▸ Material supplied:
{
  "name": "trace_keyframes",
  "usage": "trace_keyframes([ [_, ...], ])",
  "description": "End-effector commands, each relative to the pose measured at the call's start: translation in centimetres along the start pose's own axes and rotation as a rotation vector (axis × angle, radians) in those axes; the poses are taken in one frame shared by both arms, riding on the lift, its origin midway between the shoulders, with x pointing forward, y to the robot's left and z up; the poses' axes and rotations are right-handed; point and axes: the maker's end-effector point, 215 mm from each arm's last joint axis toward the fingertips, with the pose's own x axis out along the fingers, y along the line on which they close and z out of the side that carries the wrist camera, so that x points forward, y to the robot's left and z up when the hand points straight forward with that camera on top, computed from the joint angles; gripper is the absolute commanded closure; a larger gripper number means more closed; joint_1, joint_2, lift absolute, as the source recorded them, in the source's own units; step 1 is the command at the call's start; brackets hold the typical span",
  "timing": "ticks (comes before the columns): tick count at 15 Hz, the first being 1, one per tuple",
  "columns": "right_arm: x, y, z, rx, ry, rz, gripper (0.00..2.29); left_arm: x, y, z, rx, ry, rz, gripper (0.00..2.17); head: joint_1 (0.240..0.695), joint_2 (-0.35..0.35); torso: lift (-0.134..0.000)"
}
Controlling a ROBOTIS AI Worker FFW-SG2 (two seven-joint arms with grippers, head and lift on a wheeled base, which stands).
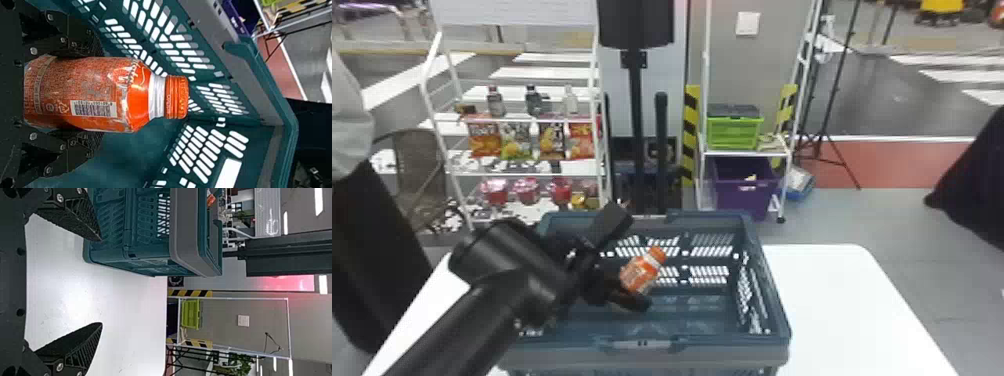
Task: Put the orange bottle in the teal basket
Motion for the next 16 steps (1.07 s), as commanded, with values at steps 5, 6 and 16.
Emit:
trace_keyframes([
  [5, -0.3, 0.1, -0.2, 0.001, 0.003, -0.002, 0.13, 2.4, -1.4, -0.2, 0.074, 0.099, -0.031, 0.56, 0.499, 0.0, 0.0],
  [6, -0.3, 0.0, -0.2, -0.003, 0.003, -0.003, 0.13, 2.7, -1.7, -0.4, 0.087, 0.115, -0.034, 0.56, 0.499, 0.0, 0.0],
  [16, -0.4, 0.1, -0.2, -0.002, 0.004, -0.002, 0.13, 3.8, -2.5, -1.5, 0.124, 0.156, -0.05, 0.43, 0.499, 0.0, 0.0],
])
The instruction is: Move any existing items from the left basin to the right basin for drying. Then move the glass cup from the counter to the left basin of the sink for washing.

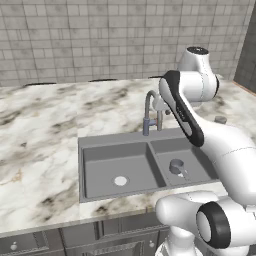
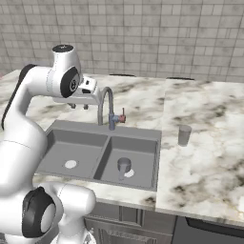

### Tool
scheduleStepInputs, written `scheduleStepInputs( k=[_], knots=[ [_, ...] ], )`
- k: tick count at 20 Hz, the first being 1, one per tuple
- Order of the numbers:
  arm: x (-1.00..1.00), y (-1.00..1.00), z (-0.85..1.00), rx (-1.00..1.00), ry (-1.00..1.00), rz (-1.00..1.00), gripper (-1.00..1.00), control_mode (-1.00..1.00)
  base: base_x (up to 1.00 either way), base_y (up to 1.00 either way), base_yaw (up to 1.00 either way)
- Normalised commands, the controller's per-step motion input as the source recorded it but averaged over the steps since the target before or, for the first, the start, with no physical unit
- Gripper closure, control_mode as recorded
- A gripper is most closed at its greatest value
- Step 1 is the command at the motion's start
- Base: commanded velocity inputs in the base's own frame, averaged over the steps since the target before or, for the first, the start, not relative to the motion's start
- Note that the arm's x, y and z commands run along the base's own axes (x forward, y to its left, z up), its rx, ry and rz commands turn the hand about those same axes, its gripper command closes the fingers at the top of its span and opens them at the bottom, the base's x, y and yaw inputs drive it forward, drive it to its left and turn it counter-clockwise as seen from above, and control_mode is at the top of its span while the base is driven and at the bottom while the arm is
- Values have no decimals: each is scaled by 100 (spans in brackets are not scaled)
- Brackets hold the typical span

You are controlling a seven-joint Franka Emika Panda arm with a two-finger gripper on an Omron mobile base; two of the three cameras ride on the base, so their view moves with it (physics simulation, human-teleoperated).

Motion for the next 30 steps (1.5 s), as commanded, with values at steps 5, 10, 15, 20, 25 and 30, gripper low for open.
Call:
scheduleStepInputs(
  k=[5, 10, 15, 20, 25, 30],
  knots=[
    [2, -12, -11, -1, -4, 0, -100, -100, 0, 0, 0],
    [-1, -63, 0, -8, -13, 0, -100, -100, 0, 0, 0],
    [0, -75, 0, -10, -7, 0, -100, -100, 0, 0, 0],
    [10, -64, 0, -6, 0, 0, -100, -100, 0, 0, 0],
    [10, -68, -6, -2, 0, -3, -100, -100, 0, 0, 0],
    [15, -81, -42, 0, 2, -4, -100, -100, 0, 0, 0]
  ],
)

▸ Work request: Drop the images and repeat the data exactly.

▸ Response box:
{
  "name": "trace_keyframes",
  "usage": "trace_keyframes([ [_, ...], ])",
  "description": "End-effector commands, each relative to the pose measured at the call's start: translation in centimetres along the start pose's own axes and rotation as a rotation vector (axis × angle, radians) in those axes; the poses are taken in one frame shared by both arms, riding on the lift, its origin midway between the shoulders, with x pointing forward, y to the robot's left and z up; the poses' axes and rotations are right-handed; point and axes: the maker's end-effector point, 215 mm from each arm's last joint axis toward the fingertips, with the pose's own x axis out along the fingers, y along the line on which they close and z out of the side that carries the wrist camera, so that x points forward, y to the robot's left and z up when the hand points straight forward with that camera on top, computed from the joint angles; gripper is the absolute commanded closure; a larger gripper number means more closed; joint_1, joint_2, lift absolute, as the source recorded them, in the source's own units; step 1 is the command at the call's start; brackets hold the typical span",
  "timing": "ticks (comes before the columns): tick count at 15 Hz, the first being 1, one per tuple",
  "columns": "right_arm: x, y, z, rx, ry, rz, gripper (0.00..2.29); left_arm: x, y, z, rx, ry, rz, gripper (0.00..2.17); head: joint_1 (0.240..0.695), joint_2 (-0.35..0.35); torso: lift (-0.134..0.000)"
}
Controlling a ROBOTIS AI Worker FFW-SG2 (two seven-joint arms with grippers, head and lift on a wheeled base, which stands).
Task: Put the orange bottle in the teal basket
Motion for the next 16 steps (1.07 s), as commanded, with values at steps 5, 6 and 16.
Emit:
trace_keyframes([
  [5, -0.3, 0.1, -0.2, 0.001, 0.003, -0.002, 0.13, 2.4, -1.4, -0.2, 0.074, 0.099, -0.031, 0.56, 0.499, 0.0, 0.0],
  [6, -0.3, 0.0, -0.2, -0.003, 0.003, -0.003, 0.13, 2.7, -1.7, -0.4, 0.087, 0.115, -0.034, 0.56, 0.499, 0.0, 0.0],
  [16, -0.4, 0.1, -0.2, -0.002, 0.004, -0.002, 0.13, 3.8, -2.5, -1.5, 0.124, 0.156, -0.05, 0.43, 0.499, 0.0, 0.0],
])
The instruction is: Move any existing items from the left basin to the right basin for drying. Then move the glass cup from the counter to the left basin of the sink for washing.


### Tool
scheduleStepInputs, written `scheduleStepInputs( k=[_], knots=[ [_, ...] ], )`
- k: tick count at 20 Hz, the first being 1, one per tuple
- Order of the numbers:
  arm: x (-1.00..1.00), y (-1.00..1.00), z (-0.85..1.00), rx (-1.00..1.00), ry (-1.00..1.00), rz (-1.00..1.00), gripper (-1.00..1.00), control_mode (-1.00..1.00)
  base: base_x (up to 1.00 either way), base_y (up to 1.00 either way), base_yaw (up to 1.00 either way)
- Normalised commands, the controller's per-step motion input as the source recorded it but averaged over the steps since the target before or, for the first, the start, with no physical unit
- Gripper closure, control_mode as recorded
- A gripper is most closed at its greatest value
- Step 1 is the command at the motion's start
- Base: commanded velocity inputs in the base's own frame, averaged over the steps since the target before or, for the first, the start, not relative to the motion's start
- Note that the arm's x, y and z commands run along the base's own axes (x forward, y to its left, z up), its rx, ry and rz commands turn the hand about those same axes, its gripper command closes the fingers at the top of its span and opens them at the bottom, the base's x, y and yaw inputs drive it forward, drive it to its left and turn it counter-clockwise as seen from above, and control_mode is at the top of its span while the base is driven and at the bottom while the arm is
- Values have no decimals: each is scaled by 100 (spans in brackets are not scaled)
- Brackets hold the typical span

You are controlling a seven-joint Franka Emika Panda arm with a two-finger gripper on an Omron mobile base; two of the three cameras ride on the base, so their view moves with it (physics simulation, human-teleoperated).

Motion for the next 30 steps (1.5 s), as commanded, with values at steps 5, 10, 15, 20, 25 and 30, gripper low for open.
Call:
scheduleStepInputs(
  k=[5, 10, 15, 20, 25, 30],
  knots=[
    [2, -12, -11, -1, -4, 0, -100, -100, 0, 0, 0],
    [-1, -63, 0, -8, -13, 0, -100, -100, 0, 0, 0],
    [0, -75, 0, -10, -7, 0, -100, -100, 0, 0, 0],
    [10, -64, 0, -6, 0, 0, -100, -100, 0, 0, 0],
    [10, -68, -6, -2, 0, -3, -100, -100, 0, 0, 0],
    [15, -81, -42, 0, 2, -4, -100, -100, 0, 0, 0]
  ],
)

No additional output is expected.